“Dicen que pájaro en mano vale algo, pero no recuerdo qué”, canta Eric D. Johnson en “The Saddest Part of the Song”, el espectacular tema de apertura de su duodécimo álbum grabado como Fruit Bats. El vertedero. Una canción después, vuelve a cuestionarse: “El tiempo cura todas las heridas, es algo que dicen, pero no siempre me ha parecido así”.
En esta colección de 10 pistas, Johnson es tan experto en deconstruir melodías como tópicos. Inspirado por los agujeros llenos de basura en su Medio Oeste natal que eventualmente se convierten en montañas, El vertedero explora las partes poco glamorosas que componen la historia humana y cómo todo lo que nos importa nace de algo (o alguien) más.
Producido por Johnson con producción adicional y mezcla del colaborador de toda la vida Thom Monahan, El vertedero intercambia la introspección más íntima de su trabajo anterior, hombre bebepor el dinamismo de la banda en vivo Fruit Bats, que grabó con sobregrabaciones mínimas y pistas sin clic en los Bear Creek Studios de Washington. Así es como su trío, Bonny Light Horseman, suele abordar sus proyectos, y aquí, esa soltura trae algunos de los trabajos con mayor riqueza sonora que Fruit Bats han capturado en el estudio hasta ahora.
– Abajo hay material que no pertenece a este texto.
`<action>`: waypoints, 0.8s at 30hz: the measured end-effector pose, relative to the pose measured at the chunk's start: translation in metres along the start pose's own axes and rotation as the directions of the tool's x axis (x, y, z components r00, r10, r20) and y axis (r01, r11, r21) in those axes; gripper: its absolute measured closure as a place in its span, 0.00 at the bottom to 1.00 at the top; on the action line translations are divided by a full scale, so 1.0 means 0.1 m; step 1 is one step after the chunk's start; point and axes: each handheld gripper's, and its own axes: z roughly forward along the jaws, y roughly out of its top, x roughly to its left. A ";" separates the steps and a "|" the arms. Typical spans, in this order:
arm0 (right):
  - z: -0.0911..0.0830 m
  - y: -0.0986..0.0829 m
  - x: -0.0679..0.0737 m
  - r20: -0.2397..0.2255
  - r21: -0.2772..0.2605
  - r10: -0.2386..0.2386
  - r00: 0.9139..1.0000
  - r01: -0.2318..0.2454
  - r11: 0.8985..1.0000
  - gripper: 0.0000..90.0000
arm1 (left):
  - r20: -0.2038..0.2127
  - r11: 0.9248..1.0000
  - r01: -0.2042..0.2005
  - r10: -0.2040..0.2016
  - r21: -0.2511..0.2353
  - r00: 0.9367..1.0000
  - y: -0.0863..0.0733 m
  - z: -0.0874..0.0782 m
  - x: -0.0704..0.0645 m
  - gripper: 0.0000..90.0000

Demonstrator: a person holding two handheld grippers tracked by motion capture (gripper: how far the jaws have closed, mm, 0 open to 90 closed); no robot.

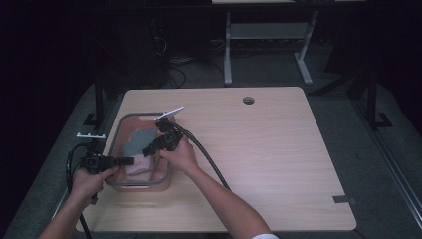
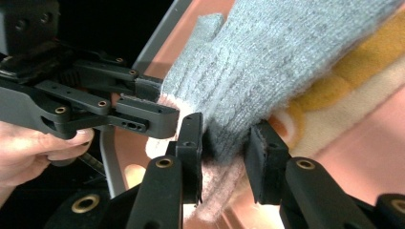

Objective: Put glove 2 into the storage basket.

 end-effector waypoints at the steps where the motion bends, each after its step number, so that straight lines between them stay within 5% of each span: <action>1: 0.00 0.00 0.00 0.008 -0.002 -0.003 1.000 0.003 1.000 0.76 | -0.006 1.000 -0.006 0.006 0.007 1.000 0.00 0.00 0.00 0.73; 7: -0.06 0.01 0.04 0.057 0.000 -0.037 0.998 0.037 0.999 0.74 | -0.045 0.999 -0.030 0.031 0.027 0.998 0.02 0.02 -0.03 0.71; 19: -0.34 0.00 -0.01 0.028 -0.058 -0.007 1.000 0.009 0.998 0.73 | -0.078 0.997 -0.076 0.078 0.027 0.994 0.12 -0.04 -0.15 0.65; 24: -0.43 -0.02 -0.04 0.013 -0.074 -0.004 1.000 0.005 0.997 0.72 | -0.084 0.998 -0.068 0.067 -0.008 0.994 0.17 -0.14 -0.15 0.64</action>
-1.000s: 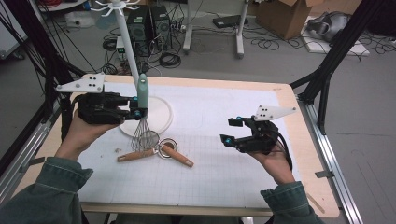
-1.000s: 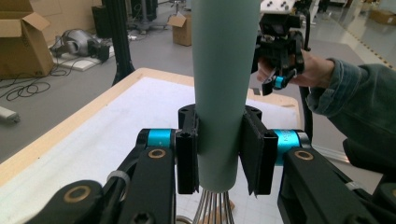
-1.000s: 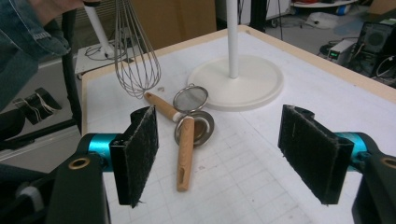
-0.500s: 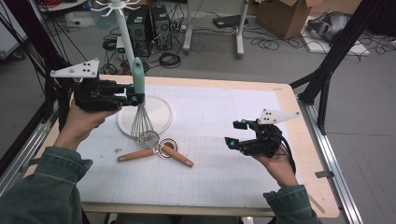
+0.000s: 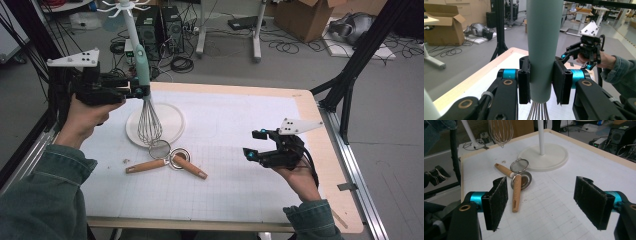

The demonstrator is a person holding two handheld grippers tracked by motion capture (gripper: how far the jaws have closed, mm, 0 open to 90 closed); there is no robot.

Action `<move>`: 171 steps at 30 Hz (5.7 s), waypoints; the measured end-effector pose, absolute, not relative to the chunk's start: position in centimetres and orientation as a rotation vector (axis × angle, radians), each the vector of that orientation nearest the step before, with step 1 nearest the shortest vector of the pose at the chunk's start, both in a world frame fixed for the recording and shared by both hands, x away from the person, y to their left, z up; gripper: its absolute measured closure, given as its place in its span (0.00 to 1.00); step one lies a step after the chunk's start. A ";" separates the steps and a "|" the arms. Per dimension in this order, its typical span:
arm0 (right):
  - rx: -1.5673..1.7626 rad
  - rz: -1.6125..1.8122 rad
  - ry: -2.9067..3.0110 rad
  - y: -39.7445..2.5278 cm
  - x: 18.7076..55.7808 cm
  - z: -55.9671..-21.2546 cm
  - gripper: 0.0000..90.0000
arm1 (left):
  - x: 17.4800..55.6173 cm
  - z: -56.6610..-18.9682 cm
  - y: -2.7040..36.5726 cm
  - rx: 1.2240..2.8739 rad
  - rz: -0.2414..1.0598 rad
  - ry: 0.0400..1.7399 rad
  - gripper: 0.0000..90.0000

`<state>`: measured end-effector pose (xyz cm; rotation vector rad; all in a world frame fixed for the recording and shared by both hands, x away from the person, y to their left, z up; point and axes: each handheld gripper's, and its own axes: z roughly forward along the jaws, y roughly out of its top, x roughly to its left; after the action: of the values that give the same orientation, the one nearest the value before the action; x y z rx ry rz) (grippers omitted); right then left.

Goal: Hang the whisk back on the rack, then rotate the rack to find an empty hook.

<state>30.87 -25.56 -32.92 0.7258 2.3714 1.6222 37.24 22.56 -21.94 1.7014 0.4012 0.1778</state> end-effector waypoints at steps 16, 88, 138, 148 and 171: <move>0.717 1.598 2.387 -25.0 31.1 -32.9 0.29 | 38.9 -20.4 24.0 1.672 0.183 0.412 0.77; 0.687 1.609 2.397 -24.2 32.7 -31.6 0.29 | 41.6 -19.0 26.4 1.617 0.275 0.577 0.59; 0.676 1.609 2.398 -25.2 32.1 -32.1 0.29 | 38.8 -13.0 24.3 1.675 0.255 0.379 1.00; 0.680 1.609 2.407 -25.3 32.4 -31.9 0.29 | 39.9 -11.7 25.3 1.679 0.262 0.370 1.00; 0.711 1.587 2.395 -26.4 32.8 -31.7 0.29 | 42.6 -11.7 27.8 1.657 0.291 0.450 1.00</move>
<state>32.77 -26.35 -31.68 0.7109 2.3946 1.5866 42.64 27.78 -11.66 1.6571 0.4501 0.2906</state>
Como proyecto, Fruit Bats siempre se ha sentido cómodo siendo sincero y, además, El vertedero, nunca es a expensas de la ligereza. El funky juguetón de “Think Aboutcha” y la batería de “Perhaps We’re a Storm” mantienen el equilibrio con la ternura de canciones como “Silverfish in the Sink”. Johnson puede dominar ambos lirismo impresionista con vívida especificidad y, además, igualar el rango de su voz: “Hay música que viene del lugar de al lado”, canta en “Silverfish”, “Es ese niño que graba la radio/Escúchalo maldecir al Señor y caminar por la habitación/Odia a su padre, quien también lo odia”. Las cosas pueden pasar de lo personal a lo externo con solo una línea de distancia, mientras Johnson analiza cómo terminan las cosas, cómo comienzan y todo lo que sucede en el medio.
Termina el álbum con la canción principal, con la banda a toda velocidad adelante, hablando a vista de pájaro como un coro shakesperiano de rock & roll, examinando todo lo que hay debajo: “Este es el final de la película”, canta, con un poco de gruñido desgastado arrastrándose. Johnson sabe que todo se ve diferente cuando lo ves no por lo que era, sino por lo que podría ser.